> **REQUIRED ACTION**:
What the task needs is the data below, written out verbatim.

> **DATA EXTRACT**:

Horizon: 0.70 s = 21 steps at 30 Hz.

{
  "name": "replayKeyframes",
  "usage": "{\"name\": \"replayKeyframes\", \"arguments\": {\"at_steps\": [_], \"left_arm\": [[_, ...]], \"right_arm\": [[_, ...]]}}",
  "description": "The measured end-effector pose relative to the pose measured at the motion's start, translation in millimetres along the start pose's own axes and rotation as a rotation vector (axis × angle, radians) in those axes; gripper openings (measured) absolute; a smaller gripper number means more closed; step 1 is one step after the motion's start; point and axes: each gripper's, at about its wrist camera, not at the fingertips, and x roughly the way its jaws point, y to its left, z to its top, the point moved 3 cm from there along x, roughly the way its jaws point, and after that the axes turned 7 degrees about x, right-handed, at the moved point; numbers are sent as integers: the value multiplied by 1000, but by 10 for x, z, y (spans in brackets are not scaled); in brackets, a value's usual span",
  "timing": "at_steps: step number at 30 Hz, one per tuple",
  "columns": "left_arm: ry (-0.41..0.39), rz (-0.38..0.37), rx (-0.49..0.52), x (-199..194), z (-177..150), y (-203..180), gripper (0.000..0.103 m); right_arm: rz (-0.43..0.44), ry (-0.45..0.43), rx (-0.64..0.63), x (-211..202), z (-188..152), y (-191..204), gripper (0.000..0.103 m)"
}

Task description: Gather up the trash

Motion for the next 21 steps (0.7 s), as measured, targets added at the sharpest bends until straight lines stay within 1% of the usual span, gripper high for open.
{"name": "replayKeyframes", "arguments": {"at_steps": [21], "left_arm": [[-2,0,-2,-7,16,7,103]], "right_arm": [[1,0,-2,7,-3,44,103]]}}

> **EXERCISE RESPONSE**:
Horizon: 0.70 s = 21 steps at 30 Hz.

{
  "name": "replayKeyframes",
  "usage": "{\"name\": \"replayKeyframes\", \"arguments\": {\"at_steps\": [_], \"left_arm\": [[_, ...]], \"right_arm\": [[_, ...]]}}",
  "description": "The measured end-effector pose relative to the pose measured at the motion's start, translation in millimetres along the start pose's own axes and rotation as a rotation vector (axis × angle, radians) in those axes; gripper openings (measured) absolute; a smaller gripper number means more closed; step 1 is one step after the motion's start; point and axes: each gripper's, at about its wrist camera, not at the fingertips, and x roughly the way its jaws point, y to its left, z to its top, the point moved 3 cm from there along x, roughly the way its jaws point, and after that the axes turned 7 degrees about x, right-handed, at the moved point; numbers are sent as integers: the value multiplied by 1000, but by 10 for x, z, y (spans in brackets are not scaled); in brackets, a value's usual span",
  "timing": "at_steps: step number at 30 Hz, one per tuple",
  "columns": "left_arm: ry (-0.41..0.39), rz (-0.38..0.37), rx (-0.49..0.52), x (-199..194), z (-177..150), y (-203..180), gripper (0.000..0.103 m); right_arm: rz (-0.43..0.44), ry (-0.45..0.43), rx (-0.64..0.63), x (-211..202), z (-188..152), y (-191..204), gripper (0.000..0.103 m)"
}

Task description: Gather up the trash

Motion for the next 21 steps (0.7 s), as measured, targets added at the sharpest bends until straight lines stay within 1% of the usual span, gripper high for open.
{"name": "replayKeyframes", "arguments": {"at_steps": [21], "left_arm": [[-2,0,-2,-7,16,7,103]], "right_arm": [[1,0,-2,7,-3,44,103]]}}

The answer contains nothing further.